- **TASK DESCRIPTION**:
A word-for-word restatement of the whole listing is the expected answer.

── DATA BELOW ──

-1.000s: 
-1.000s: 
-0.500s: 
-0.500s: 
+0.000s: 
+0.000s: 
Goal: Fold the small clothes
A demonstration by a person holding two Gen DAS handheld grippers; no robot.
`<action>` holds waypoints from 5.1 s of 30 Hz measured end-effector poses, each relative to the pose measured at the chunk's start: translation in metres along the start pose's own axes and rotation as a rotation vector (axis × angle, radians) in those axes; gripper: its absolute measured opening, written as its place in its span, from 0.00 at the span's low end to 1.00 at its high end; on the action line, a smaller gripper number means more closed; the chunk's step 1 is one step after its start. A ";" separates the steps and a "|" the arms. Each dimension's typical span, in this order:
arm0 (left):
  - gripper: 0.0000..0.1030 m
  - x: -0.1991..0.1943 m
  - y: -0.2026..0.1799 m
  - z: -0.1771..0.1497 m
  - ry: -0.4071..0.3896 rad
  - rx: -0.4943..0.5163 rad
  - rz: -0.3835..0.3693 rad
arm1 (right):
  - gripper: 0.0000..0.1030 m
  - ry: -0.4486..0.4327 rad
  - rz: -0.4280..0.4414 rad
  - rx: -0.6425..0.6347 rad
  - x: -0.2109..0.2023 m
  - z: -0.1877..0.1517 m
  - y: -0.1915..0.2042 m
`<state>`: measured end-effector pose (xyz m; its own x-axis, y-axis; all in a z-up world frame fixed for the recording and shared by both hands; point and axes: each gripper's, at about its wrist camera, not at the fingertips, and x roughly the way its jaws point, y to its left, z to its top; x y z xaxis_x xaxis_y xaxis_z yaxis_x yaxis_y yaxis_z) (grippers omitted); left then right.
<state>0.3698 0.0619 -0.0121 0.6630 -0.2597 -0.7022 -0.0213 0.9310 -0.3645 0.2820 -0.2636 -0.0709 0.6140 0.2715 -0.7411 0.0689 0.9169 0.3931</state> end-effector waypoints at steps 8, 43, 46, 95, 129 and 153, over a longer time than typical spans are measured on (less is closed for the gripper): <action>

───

- **EXPECTED ANSWER**:
-1.000s: 
-1.000s: 
-0.500s: 
-0.500s: 
+0.000s: 
+0.000s: 
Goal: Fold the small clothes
A demonstration by a person holding two Gen DAS handheld grippers; no robot.
`<action>` holds waypoints from 5.1 s of 30 Hz measured end-effector poses, each relative to the pose measured at the chunk's start: translation in metres along the start pose's own axes and rotation as a rotation vector (axis × angle, radians) in those axes; gripper: its absolute measured opening, written as its place in its span, from 0.00 at the span's low end to 1.00 at its high end; on the action line, a smaller gripper number means more closed; the chunk's step 1 is one step after its start. A ";" separates the steps and a "|" the arms. Each dimension's typical span, in this order:
arm0 (left):
  - gripper: 0.0000..0.1030 m
  - x: -0.1991..0.1943 m
  - y: -0.2026..0.1799 m
  - z: -0.1771..0.1497 m
  - ry: -0.4071..0.3896 rad
  - rx: -0.4943..0.5163 rad
  - rz: -0.3835..0.3693 rad
arm1 (right):
  - gripper: 0.0000..0.1030 m
  - ry: -0.4486..0.4327 rad
  - rz: -0.4280..0.4414 rad
  - rx: -0.6425..0.6347 rad
  - x: -0.2109..0.2023 m
  - z: -0.1877..0.1517 m
  - y: -0.1915..0.2042 m
`<state>`: measured end-effector pose (xyz m; its own x-axis, y-axis; all in a z-up world frame fixed for the recording and shared by both hands; point and axes: each gripper's, at about its wrist camera, not at the fingertips, and x roughly the way its jaws point, y to its left, z to its top; x y z xaxis_x xaxis_y xaxis_z yaxis_x yaxis_y yaxis_z) (grippers omitted); left then right.
<state>0.3698 0.0619 -0.0121 0.6630 -0.2597 -0.7022 -0.0213 0.9310 -0.3645 0.2820 -0.2636 -0.0709 0.6140 0.2715 -0.7411 0.0689 0.9169 0.3931</state> end-effector waypoints at steps 8, 43, 46, 95, 129 and 153, over a longer time than typical spans are measured on (less is closed for the gripper): <action>

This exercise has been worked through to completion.